By Letter to the Editor on April 1, 2019.
The UCP plan to reduce the corporate tax rate from 12 to 8 per cent over four years will not re-establish the billions of dollars of lost oil exploration/production investment that Jason Kenney often refers to. This was lost due to the inability to move oil to markets. The UCP tax reduction will have no impact on getting pipelines built or in adding additional rail cars to move crude oil as there is no reference to either on the UCP web page discussing their “Job creation tax cut.” Contrast this with the NDP who will be leasing 4,400 rail cars, which could move 120,000 barrels/day of oil by July 2020. By the time the UCP holds their referendum on equalization in October 2021, in the event of insufficient progress on pipelines, the NDP rail cars will have moved up to 58 million barrels of oil. Also, the UCP tax cut will not result in any significant petrochemical expansion as there is no reference to this on their web site. Contrast this with the NDP royalty credit program that has already resulted in $6 billion investment for plastic plants near Edmonton, which helped drive a $120 million propane extraction upgrade 100 kilometres north of Medicine Hat. Mr. Kenney seems perplexed by royalty tax credits as he’s stated he is not necessarily against the idea of royalty tax credits, but he is against picking a handful of winners and losers. Can the UCP make the Methanex expansion a reality based on their election platform alone or will they need to copy the NDP with some sort of incentive? The UCP tax reduction will result in higher corporate profits, some of which will be invested inside Alberta and some outside and there may be benefits to the economy. But Mr. Kenney’s claim that this tax cut will result in increased tax revenues is disputable and overly optimistic. This same claim was made by Republicans in the 1980s and recently by Donald Trump and in both cases the U.S. deficit increased after tax cuts. A study by the National Bureau of Economic Research (working paper 11000) concluded that only 50 cents comes back in revenue for every $1 cut in corporate tax rate. Maybe the tax reduction is being done over four years to better hide potential revenue loss. And if the tax cut is so beneficial why not do the 4 per cent all at one time?

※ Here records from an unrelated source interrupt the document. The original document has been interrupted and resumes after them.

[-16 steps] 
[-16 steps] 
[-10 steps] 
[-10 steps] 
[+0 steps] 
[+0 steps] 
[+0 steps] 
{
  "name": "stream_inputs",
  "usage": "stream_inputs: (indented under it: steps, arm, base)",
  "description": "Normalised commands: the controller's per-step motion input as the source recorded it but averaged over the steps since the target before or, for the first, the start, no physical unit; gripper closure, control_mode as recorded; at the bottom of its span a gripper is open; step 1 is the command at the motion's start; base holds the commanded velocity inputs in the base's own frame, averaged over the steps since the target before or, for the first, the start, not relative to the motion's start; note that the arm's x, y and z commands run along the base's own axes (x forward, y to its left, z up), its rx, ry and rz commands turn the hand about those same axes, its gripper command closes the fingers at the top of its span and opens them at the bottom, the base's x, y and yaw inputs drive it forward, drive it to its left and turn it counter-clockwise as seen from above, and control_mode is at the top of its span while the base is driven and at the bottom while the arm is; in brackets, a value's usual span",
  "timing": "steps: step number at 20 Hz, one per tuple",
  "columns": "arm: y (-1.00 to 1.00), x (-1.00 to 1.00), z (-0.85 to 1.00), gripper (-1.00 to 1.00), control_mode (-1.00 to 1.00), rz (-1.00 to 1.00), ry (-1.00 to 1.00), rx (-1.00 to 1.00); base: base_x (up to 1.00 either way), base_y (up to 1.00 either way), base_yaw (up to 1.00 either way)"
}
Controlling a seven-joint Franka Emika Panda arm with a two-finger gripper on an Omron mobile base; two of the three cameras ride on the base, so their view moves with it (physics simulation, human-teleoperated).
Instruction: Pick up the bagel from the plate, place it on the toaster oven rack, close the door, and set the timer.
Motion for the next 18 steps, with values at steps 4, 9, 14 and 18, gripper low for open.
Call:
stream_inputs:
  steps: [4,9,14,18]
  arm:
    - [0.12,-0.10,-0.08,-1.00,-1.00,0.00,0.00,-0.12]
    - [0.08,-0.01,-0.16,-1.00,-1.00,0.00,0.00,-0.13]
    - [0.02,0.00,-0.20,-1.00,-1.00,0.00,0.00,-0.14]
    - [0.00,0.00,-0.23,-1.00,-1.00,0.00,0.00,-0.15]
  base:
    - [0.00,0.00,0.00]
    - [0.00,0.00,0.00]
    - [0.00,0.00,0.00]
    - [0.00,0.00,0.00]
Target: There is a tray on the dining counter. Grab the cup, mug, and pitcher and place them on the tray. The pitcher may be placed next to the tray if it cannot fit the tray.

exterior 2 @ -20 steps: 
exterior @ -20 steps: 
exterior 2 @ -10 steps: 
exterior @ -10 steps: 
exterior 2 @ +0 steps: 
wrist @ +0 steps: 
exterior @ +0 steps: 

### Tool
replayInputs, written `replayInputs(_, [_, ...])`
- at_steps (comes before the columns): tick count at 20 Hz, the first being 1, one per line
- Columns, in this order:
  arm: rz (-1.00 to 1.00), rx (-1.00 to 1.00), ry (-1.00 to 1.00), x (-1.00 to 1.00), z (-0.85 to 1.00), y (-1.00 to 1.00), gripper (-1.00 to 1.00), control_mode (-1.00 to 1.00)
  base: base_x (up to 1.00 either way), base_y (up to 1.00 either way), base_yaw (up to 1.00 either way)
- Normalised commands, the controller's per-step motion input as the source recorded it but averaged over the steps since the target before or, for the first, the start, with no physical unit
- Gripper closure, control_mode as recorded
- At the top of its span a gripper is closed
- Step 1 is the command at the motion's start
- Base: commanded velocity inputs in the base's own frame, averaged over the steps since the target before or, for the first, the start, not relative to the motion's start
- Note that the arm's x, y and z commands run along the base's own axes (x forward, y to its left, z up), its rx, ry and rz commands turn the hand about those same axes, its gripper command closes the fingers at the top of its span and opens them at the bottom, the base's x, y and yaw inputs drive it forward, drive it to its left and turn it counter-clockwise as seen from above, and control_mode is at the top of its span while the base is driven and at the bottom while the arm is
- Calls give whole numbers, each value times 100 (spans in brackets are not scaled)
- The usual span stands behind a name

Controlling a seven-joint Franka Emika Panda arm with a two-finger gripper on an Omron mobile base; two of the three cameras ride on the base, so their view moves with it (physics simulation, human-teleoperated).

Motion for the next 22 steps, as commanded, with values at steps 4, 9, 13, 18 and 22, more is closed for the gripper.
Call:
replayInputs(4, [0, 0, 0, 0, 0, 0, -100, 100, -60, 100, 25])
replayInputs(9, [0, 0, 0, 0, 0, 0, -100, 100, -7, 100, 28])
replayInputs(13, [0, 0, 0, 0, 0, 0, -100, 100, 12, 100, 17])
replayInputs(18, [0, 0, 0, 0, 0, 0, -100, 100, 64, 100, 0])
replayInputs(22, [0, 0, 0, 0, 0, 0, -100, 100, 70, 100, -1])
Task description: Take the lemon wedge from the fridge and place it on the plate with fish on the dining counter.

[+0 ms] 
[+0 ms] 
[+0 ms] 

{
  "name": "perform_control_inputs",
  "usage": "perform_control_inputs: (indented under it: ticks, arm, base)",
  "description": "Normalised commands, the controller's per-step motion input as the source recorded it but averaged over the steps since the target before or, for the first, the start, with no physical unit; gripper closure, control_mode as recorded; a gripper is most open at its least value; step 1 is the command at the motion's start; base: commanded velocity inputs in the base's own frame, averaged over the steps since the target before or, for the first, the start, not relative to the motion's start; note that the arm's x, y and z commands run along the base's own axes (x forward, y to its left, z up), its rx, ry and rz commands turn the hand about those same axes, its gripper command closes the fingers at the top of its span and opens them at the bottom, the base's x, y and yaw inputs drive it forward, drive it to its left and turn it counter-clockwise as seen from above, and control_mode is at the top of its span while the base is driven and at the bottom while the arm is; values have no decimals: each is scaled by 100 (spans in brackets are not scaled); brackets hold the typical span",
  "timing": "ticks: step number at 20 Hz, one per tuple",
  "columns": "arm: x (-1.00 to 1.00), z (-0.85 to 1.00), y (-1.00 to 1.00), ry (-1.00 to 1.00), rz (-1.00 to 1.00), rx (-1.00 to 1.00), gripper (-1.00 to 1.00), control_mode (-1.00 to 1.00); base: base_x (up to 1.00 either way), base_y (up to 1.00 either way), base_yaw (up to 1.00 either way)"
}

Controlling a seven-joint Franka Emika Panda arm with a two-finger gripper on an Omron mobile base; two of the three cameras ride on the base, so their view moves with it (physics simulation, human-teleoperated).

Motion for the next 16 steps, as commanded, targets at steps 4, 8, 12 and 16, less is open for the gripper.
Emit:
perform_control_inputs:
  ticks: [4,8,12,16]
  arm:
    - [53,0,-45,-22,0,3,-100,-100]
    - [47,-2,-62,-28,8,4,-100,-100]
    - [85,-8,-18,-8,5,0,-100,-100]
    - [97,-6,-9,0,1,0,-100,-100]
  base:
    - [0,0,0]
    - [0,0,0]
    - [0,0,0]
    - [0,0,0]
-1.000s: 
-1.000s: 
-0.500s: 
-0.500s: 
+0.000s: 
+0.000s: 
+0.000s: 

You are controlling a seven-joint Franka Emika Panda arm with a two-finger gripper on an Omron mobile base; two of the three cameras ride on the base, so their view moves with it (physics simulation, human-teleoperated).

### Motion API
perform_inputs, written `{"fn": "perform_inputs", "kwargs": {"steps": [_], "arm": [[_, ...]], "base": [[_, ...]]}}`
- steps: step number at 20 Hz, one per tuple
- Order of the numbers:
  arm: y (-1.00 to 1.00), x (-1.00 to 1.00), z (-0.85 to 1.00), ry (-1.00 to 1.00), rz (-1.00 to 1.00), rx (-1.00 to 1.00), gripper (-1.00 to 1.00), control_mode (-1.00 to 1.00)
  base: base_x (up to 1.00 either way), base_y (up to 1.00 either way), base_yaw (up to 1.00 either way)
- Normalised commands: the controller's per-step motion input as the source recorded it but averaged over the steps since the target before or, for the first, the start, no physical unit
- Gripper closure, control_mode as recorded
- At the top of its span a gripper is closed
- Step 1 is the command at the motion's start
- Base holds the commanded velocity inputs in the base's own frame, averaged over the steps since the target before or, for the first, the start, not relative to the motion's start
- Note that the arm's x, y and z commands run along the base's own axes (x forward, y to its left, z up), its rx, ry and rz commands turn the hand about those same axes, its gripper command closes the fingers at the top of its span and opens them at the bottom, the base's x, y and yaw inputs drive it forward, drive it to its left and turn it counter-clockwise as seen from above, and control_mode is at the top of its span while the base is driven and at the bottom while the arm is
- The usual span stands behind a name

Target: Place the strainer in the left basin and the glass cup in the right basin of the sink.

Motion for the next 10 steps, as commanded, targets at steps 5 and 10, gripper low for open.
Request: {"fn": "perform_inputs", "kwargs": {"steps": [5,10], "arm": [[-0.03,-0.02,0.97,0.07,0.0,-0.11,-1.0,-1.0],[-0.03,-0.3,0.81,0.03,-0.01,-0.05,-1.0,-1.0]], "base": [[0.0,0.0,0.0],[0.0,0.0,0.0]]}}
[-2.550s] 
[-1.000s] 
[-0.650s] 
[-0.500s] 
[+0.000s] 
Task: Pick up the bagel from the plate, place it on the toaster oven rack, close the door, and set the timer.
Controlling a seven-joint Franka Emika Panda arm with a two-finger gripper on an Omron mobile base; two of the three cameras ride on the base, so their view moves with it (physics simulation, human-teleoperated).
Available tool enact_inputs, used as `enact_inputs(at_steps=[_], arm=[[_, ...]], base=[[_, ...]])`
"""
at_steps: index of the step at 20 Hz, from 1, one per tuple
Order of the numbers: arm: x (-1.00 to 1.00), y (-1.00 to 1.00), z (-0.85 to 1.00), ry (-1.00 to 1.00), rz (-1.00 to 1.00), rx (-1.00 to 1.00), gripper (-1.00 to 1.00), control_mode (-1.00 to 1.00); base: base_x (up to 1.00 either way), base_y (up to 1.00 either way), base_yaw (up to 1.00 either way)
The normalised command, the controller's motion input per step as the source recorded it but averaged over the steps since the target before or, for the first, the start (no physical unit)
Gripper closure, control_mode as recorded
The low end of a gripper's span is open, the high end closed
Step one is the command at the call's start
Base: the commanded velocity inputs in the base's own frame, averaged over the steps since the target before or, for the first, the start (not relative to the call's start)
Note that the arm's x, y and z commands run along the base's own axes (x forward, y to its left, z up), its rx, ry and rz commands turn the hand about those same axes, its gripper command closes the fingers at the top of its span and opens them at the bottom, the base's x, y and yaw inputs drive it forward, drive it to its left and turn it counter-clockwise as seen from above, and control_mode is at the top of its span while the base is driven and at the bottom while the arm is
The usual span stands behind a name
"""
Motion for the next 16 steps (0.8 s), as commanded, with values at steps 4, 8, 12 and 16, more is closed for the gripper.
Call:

The UCP should acknowledge that spending cuts will be required to make up for this tax cut or the deficit will increase. Denis Hoffman Medicine Hat 6
Denis is right. It’s a well known fact in the world of finance that cutting corporate taxes does not create jobs, only richer CEOs. Why would a company go out and hire more staff just because the government reduced their taxes? The only thing that creates jobs is higher volumes of work, in other words sales.
Denis, you make too much sense.
UCP supporters are too diminished to think it through; they believe in Jason’s fairy dust, you know, the stuff he’s been hiding in his mum’s basement.